Sum up duplicated periods in `ddlpy.measurements_amount()`
Closed this issue · 0 comments
veenstrajelmer commented
- ddlpy version: 0.4.0
- Python version: 3.11
- Operating System: Windows
Description
When retrieving the measurement amount we get duplicated periods for some stations. For instance for BATH 1993, but also for CADZD, IJMDBTHVN, NIEUWSTZL, DENOVBTN, WESTKPLE. This is because OphalenAantalWaarnemingen
returns multiple amounts for that year, since the WaardeBepalingsmethode changed in that year.

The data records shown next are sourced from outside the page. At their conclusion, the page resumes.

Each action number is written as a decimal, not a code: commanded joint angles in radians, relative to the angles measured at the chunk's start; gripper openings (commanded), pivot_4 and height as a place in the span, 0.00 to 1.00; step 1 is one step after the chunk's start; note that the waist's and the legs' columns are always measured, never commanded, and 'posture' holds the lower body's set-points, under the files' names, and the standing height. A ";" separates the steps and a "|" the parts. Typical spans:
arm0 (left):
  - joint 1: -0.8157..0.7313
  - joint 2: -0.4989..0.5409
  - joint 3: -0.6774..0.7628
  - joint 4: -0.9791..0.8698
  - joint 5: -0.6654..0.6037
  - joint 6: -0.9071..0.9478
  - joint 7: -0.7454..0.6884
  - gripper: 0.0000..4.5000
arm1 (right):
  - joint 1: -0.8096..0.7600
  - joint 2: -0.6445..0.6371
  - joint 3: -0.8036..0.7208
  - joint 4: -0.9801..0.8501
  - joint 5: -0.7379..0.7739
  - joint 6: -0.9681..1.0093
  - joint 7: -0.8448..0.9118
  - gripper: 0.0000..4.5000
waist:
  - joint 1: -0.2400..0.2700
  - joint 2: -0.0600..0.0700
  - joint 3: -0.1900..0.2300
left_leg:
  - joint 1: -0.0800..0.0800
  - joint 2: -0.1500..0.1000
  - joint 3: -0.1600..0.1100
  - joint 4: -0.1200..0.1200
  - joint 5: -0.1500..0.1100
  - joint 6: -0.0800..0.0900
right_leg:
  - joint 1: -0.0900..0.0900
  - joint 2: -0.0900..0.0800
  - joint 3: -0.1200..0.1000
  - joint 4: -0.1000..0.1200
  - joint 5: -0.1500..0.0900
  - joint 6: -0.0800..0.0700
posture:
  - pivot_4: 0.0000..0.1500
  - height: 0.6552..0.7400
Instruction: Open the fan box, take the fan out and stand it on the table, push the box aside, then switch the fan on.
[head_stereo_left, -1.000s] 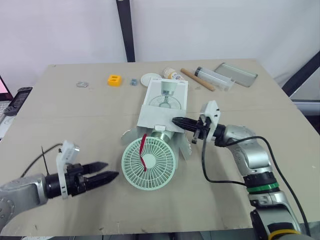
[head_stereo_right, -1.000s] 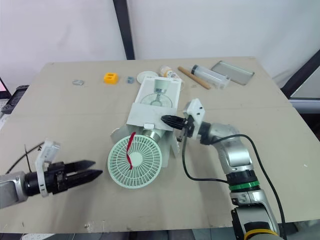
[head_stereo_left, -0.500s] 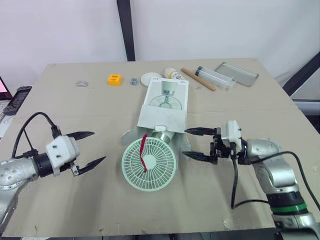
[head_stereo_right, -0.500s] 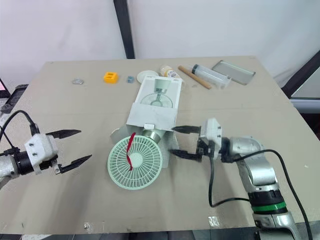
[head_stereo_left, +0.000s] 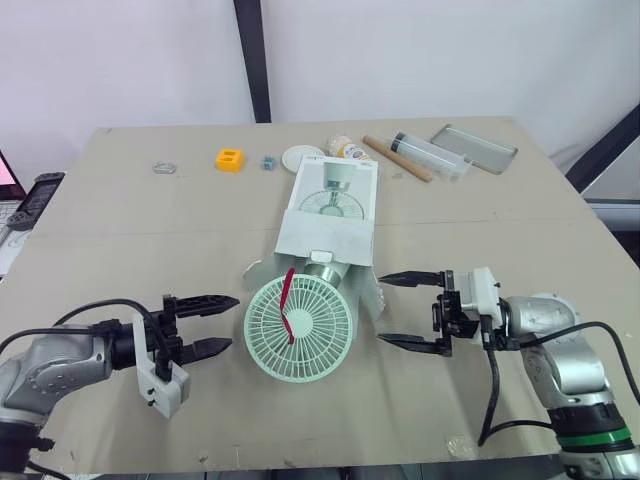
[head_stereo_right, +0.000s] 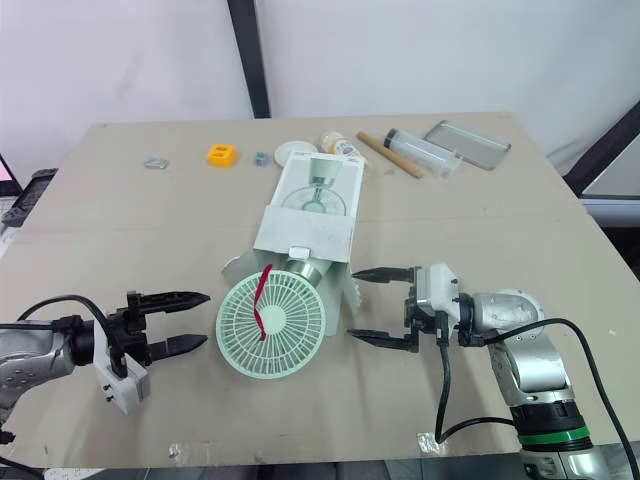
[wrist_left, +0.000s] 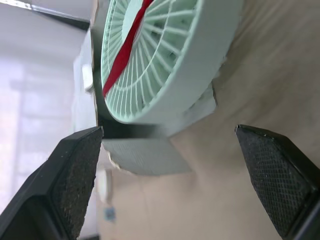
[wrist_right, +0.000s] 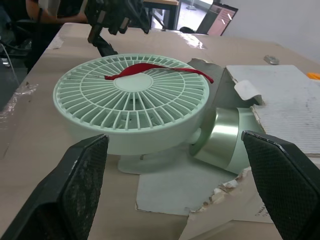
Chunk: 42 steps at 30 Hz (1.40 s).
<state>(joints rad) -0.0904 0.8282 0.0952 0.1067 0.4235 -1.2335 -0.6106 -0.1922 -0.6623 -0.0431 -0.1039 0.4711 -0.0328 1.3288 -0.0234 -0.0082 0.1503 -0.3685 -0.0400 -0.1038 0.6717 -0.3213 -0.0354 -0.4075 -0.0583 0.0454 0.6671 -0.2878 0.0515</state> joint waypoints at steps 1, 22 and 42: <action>-0.043 -0.033 0.038 0.034 0.125 -0.117 0.102 1.00 | 0.005 -0.013 -0.023 -0.042 0.043 0.001 0.012 0.97 | 0.001 0.000 0.000 | 0.000 0.000 0.000 0.000 0.000 0.000 | 0.000 0.000 0.000 0.000 0.000 0.000 | 1.00 1.00; -0.222 -0.150 -0.027 0.044 0.590 -0.201 0.531 1.00 | 0.060 -0.062 -0.020 -0.101 0.061 0.056 -0.010 0.97 | 0.001 -0.002 -0.002 | 0.001 -0.002 0.000 0.003 0.000 0.001 | 0.000 0.001 -0.001 0.006 0.000 0.001 | 1.00 1.00; -0.278 -0.130 -0.152 0.059 0.726 -0.073 0.726 0.48 | 0.064 -0.062 -0.016 -0.110 0.037 0.060 -0.045 1.00 | 0.002 -0.003 -0.002 | 0.001 -0.003 0.000 0.008 0.000 0.001 | 0.000 0.001 -0.001 0.013 0.000 0.001 | 1.00 1.00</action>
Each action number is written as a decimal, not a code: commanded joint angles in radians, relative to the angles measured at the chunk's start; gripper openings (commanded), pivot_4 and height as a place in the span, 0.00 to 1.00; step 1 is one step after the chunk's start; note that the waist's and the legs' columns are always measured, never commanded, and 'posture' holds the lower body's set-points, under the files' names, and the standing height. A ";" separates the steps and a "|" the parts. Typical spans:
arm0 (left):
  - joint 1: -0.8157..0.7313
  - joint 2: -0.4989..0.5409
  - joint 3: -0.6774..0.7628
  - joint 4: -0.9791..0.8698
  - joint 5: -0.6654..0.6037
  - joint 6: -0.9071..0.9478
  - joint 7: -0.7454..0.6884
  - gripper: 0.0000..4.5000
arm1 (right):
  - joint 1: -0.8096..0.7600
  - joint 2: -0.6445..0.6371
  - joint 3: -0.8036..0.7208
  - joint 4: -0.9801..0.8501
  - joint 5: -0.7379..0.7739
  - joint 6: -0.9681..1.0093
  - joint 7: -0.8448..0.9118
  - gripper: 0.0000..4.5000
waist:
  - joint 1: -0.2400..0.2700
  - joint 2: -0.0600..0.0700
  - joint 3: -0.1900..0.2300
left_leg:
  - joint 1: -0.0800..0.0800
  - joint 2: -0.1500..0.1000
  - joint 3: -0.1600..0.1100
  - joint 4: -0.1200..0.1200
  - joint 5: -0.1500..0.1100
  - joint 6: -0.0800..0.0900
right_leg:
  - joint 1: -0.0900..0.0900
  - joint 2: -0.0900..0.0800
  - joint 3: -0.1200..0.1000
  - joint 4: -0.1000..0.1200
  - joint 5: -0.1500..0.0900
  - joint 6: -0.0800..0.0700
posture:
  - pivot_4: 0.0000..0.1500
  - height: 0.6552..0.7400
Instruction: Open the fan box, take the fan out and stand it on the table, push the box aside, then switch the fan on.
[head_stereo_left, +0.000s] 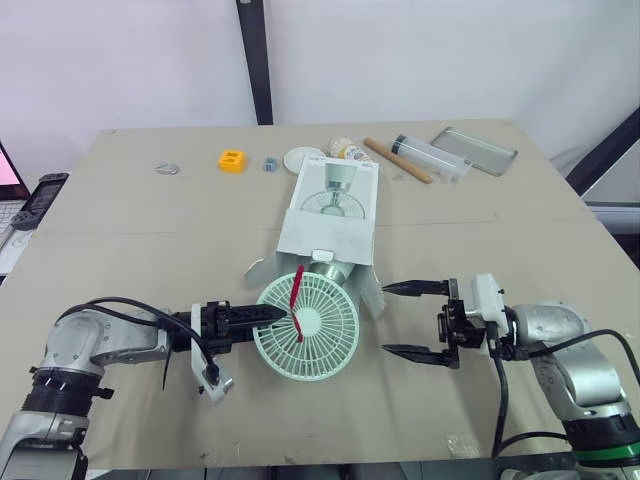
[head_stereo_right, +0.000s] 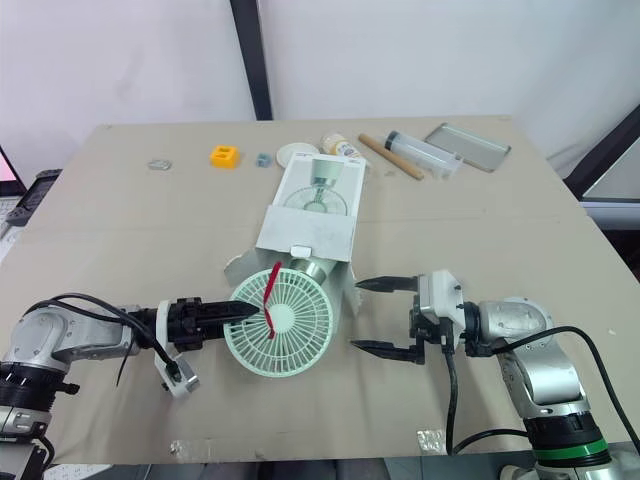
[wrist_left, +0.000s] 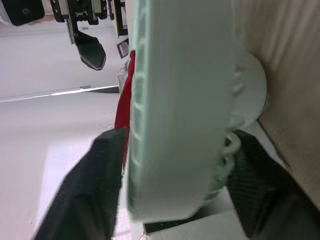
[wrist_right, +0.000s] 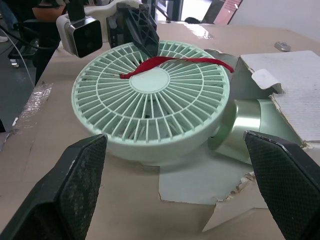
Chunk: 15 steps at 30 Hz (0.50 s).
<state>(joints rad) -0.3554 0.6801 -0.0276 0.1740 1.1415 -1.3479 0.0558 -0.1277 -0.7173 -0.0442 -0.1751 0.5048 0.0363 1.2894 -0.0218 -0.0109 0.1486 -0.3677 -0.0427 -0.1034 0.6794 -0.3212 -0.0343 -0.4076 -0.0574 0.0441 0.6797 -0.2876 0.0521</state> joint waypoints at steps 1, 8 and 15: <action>-0.012 0.023 -0.039 -0.005 0.007 0.049 0.069 0.48 | 0.000 -0.007 -0.014 -0.039 0.003 -0.009 -0.007 1.00 | 0.000 0.000 0.000 | 0.000 0.000 0.000 0.000 0.000 0.000 | 0.000 0.000 0.000 0.000 0.000 0.000 | 1.00 1.00; -0.011 0.032 -0.090 0.029 -0.119 0.077 0.047 0.48 | -0.004 0.001 -0.015 -0.033 0.000 -0.014 -0.019 1.00 | 0.000 0.000 0.000 | 0.000 0.000 0.000 0.001 0.000 0.000 | 0.000 0.000 0.000 0.001 0.000 0.000 | 1.00 1.00; 0.012 0.128 -0.277 0.014 -0.694 0.250 -0.250 0.48 | -0.034 0.018 -0.025 0.003 0.000 -0.032 -0.032 1.00 | 0.000 0.000 0.000 | 0.000 0.000 0.000 0.002 0.000 0.000 | 0.000 0.000 0.000 0.002 0.000 0.000 | 1.00 1.00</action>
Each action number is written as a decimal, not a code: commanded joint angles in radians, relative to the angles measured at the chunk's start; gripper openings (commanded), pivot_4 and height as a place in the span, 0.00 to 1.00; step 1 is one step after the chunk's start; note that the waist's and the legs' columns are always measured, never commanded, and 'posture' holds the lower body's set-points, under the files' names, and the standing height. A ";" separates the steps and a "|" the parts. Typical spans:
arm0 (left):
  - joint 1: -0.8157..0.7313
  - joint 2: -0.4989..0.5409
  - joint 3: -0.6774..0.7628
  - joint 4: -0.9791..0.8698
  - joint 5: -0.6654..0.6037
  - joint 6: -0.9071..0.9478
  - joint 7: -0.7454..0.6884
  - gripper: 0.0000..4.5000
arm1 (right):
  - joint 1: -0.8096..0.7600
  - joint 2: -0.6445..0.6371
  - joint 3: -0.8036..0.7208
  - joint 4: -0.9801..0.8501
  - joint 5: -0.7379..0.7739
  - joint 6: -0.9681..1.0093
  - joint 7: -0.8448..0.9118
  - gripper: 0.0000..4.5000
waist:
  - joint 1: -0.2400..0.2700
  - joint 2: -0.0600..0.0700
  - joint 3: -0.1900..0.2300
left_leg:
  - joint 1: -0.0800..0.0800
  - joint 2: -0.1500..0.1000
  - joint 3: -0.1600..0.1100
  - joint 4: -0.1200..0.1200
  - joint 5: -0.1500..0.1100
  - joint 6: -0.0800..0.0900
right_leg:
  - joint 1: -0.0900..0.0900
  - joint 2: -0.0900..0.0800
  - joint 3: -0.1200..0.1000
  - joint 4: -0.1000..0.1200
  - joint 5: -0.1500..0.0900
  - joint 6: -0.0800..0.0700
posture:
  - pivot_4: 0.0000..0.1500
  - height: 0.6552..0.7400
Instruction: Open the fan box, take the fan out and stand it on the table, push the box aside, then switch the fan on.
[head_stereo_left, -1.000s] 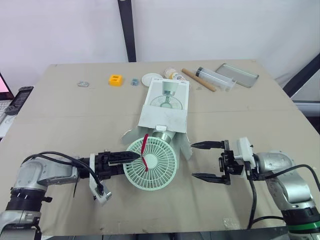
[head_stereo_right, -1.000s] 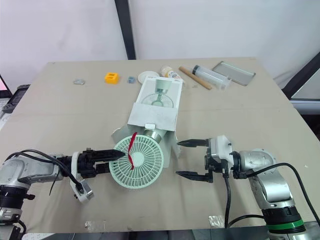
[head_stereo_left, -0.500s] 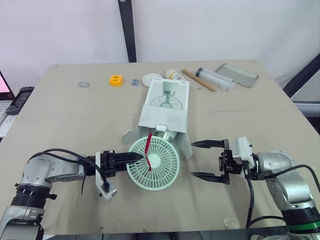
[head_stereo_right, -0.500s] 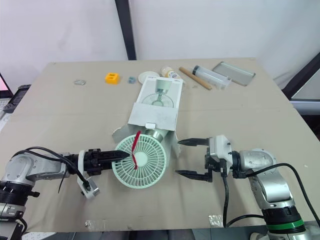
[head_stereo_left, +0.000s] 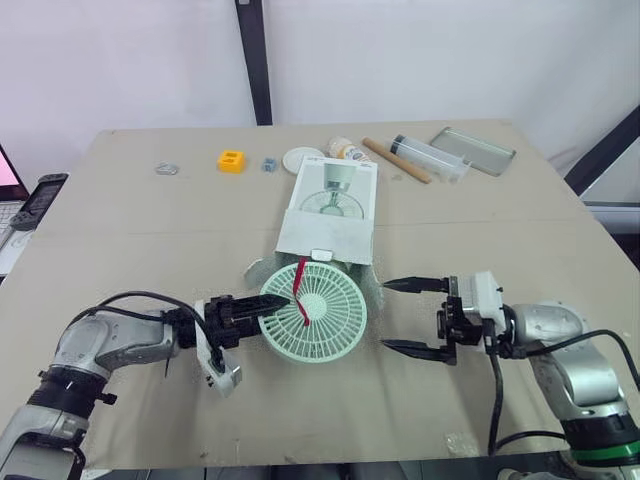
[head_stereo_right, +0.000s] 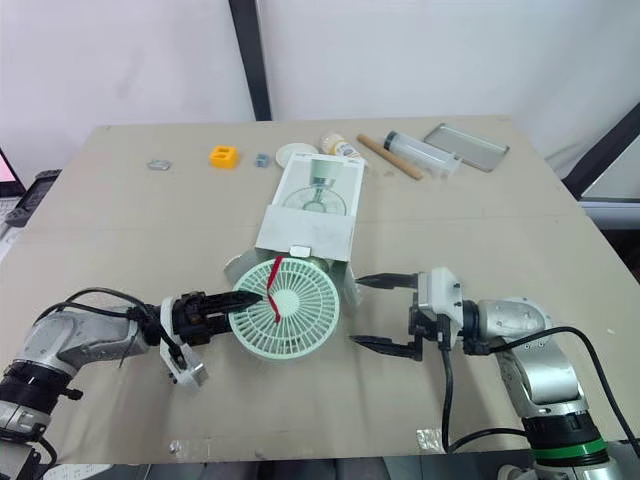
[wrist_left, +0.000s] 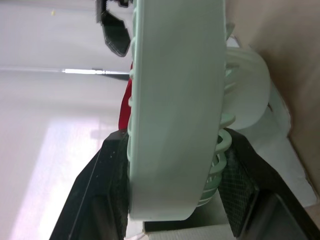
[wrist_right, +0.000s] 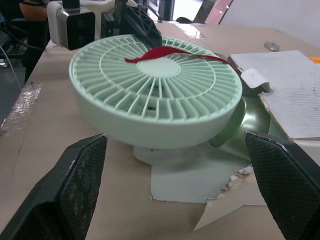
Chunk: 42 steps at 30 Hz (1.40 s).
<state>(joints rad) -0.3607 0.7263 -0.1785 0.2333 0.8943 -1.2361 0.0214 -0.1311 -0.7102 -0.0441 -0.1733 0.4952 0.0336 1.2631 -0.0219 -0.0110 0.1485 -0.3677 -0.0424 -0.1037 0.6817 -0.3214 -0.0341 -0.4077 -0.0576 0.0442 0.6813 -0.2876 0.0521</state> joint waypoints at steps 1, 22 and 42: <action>0.032 0.104 -0.155 -0.078 -0.553 0.191 -0.276 0.48 | -0.036 0.014 -0.022 0.007 0.007 -0.034 -0.006 1.00 | 0.000 0.000 0.000 | 0.000 0.000 0.000 0.000 0.000 0.000 | 0.000 0.000 0.000 0.000 0.000 0.000 | 1.00 1.00; 0.161 0.324 -0.007 -0.631 -1.743 1.259 -0.719 0.48 | -0.129 0.072 0.017 0.097 -0.014 -0.078 0.007 1.00 | -0.003 0.001 -0.001 | 0.000 0.001 -0.001 0.006 -0.003 0.005 | 0.002 0.002 0.000 0.000 0.000 0.000 | 1.00 1.00; 0.313 0.459 0.576 -0.866 -2.200 1.967 -0.547 0.48 | -0.210 0.134 0.054 0.149 -0.003 -0.025 0.020 1.00 | -0.014 0.001 0.000 | 0.000 0.002 0.000 0.006 -0.002 0.004 | 0.001 0.003 0.002 0.000 0.000 0.000 | 1.00 1.00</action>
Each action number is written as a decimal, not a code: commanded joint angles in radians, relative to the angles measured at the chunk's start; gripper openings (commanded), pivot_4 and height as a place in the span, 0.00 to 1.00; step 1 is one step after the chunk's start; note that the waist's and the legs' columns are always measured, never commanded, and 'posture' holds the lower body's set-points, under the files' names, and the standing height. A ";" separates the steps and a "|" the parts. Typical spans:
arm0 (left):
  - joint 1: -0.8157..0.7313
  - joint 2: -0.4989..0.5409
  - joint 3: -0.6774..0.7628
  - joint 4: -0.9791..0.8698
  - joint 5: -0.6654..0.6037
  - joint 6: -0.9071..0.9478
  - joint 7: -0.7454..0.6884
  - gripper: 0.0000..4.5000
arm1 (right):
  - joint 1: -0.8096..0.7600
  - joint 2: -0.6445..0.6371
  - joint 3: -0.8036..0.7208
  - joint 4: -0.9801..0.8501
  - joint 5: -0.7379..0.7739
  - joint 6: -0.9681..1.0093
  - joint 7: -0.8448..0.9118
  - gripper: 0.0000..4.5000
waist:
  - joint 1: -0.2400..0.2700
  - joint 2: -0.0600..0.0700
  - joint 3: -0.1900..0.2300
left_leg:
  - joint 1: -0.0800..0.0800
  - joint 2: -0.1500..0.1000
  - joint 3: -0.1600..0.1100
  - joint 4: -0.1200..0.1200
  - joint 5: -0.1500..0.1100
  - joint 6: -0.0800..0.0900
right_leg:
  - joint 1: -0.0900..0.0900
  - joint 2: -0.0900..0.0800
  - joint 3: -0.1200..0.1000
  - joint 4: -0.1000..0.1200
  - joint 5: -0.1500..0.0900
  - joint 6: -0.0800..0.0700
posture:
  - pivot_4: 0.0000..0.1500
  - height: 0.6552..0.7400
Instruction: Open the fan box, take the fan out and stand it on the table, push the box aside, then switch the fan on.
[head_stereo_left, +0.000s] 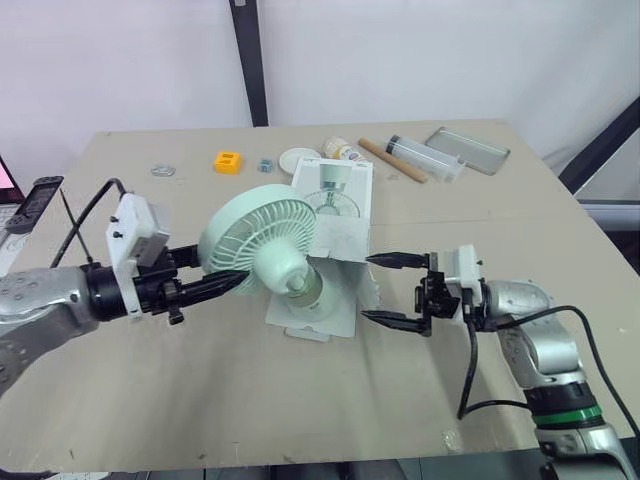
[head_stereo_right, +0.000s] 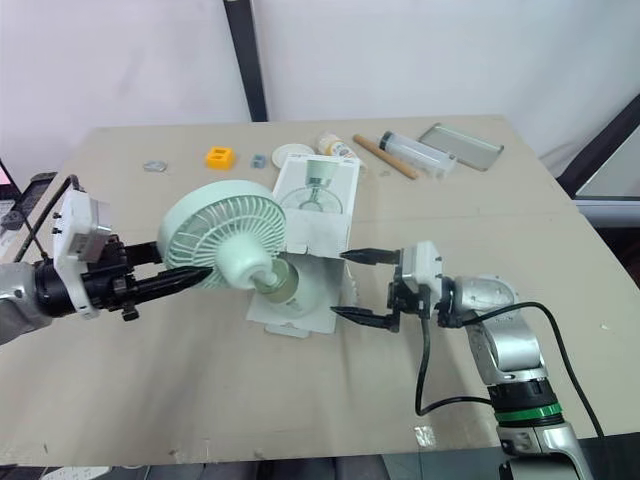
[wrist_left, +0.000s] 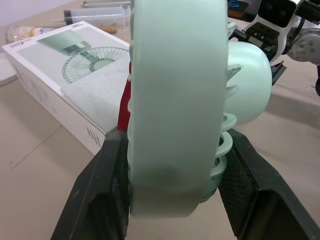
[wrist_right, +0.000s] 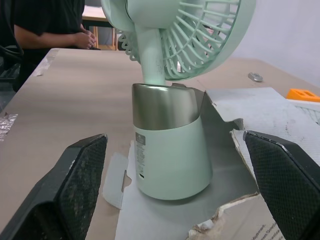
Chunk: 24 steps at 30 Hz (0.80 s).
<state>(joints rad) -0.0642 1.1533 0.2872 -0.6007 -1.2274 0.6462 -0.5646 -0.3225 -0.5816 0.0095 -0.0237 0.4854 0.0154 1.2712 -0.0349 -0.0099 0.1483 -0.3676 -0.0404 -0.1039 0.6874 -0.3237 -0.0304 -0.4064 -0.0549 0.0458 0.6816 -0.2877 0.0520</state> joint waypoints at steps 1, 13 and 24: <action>0.025 0.042 0.148 -0.036 -0.105 0.113 0.050 0.48 | -0.022 0.007 0.002 0.004 0.006 -0.008 0.014 1.00 | -0.002 0.000 0.000 | 0.000 0.000 0.000 0.000 0.000 0.000 | 0.000 0.000 0.000 0.000 0.000 0.000 | 1.00 1.00; 0.124 0.088 0.575 0.046 -0.349 0.421 0.223 0.48 | -0.056 0.036 0.032 0.050 -0.011 -0.027 0.035 1.00 | -0.010 0.001 0.002 | 0.000 0.000 0.000 -0.001 0.000 -0.001 | -0.001 0.000 0.000 0.000 0.000 0.000 | 1.00 1.00; 0.095 0.047 0.607 0.176 -0.184 0.444 0.350 0.48 | -0.051 0.048 0.031 0.056 -0.029 -0.038 0.044 1.00 | -0.010 0.001 0.002 | 0.000 0.000 0.000 -0.001 0.000 -0.003 | -0.002 -0.002 0.001 0.000 0.000 0.000 | 1.00 1.00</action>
<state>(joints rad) 0.0613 1.2026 0.8366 -0.4439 -1.4393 1.1345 -0.2307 -0.3692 -0.5350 0.0429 0.0463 0.4489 -0.0069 1.3095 -0.0450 -0.0091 0.1500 -0.3678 -0.0406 -0.1036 0.6863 -0.3237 -0.0339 -0.4084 -0.0568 0.0469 0.6816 -0.2877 0.0518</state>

These should be summed up so the period index has no duplicated values.
What I Did
import ddlpy
import requests
import pandas as pd
start_date = "1990-01-01"
end_date = "1995-01-01"
print('retrieving DDL locations catalog with ddlpy')
locations = ddlpy.locations()
print('...done')
# select locations on grootheid/groepering/exttypes
bool_grootheid = locations["Grootheid.Code"].isin(["WATHTE"])
bool_groepering_ts = locations["Groepering.Code"].isin(["NVT"])
bool_station_ts = locations.index.isin(["BATH"])
locs_meas_ts = locations.loc[bool_grootheid & bool_groepering_ts & bool_station_ts]
print("ddlpy retrieve amount of measurements")
amount_ts = ddlpy.measurements_amount(location=locs_meas_ts.iloc[0], start_date=start_date, end_date=end_date)
print(amount_ts)
Gives multiple 1993 in the index:
Groeperingsperiode AantalMetingen
0 1990 52554
1 1991 52560
2 1992 52704
3 1993 16704
4 1993 35856
5 1994 52560
6 1995 7
We can look into more detail of the metadata when using ddl api directly
print("direct retrieve amount of measurements")
url = "https://waterwebservices.rijkswaterstaat.nl/ONLINEWAARNEMINGENSERVICES_DBO/OphalenAantalWaarnemingen"
request = {'AquoMetadataLijst': [{'Compartiment': {'Code': 'OW'},
'Eenheid': {'Code': 'cm'},
'Grootheid': {'Code': 'WATHTE'},
'Hoedanigheid': {'Code': 'NAP'},
'Parameter': {'Code': 'NVT'},
'Groepering': {'Code': 'NVT'}}],
'LocatieLijst': [{'X': 584172.789970818, 'Y': 5694908.14241489, 'Code': 'BATH'}],
'Groeperingsperiode': 'Jaar',
'Periode': {'Begindatumtijd': '1990-01-01T00:00:00.000+00:00', 'Einddatumtijd': '1995-01-01T00:00:00.000+00:00'}}
resp = requests.post(url, json=request)
result = resp.json()
if not result['Succesvol']:
raise Exception(result.get('Foutmelding', 'No error returned'))
if result['Succesvol']:
df_list = []
for one in result['AantalWaarnemingenPerPeriodeLijst']:
df = pd.json_normalize(one['AantalMetingenPerPeriodeLijst'])
# combine columns to a period string
df["Groeperingsperiode"] = df["Groeperingsperiode.Jaarnummer"].apply(lambda x: f"{x:04d}")
# select columns from dataframe and append to list
df = df[["Groeperingsperiode","AantalMetingen"]]
df_list.append(df)
# concatenate
amount_all = pd.concat(df_list).sort_values("Groeperingsperiode").reset_index(drop=True)
print(amount_all)
Adding this to ddlpy.measurements_amount()
will solve this issue:
amount_ts = amount_ts.set_index("Groeperingsperiode")
amount_ts = amount_ts.groupby(amount_ts.index).sum()
Also test this for month/daily groeperingsperiode.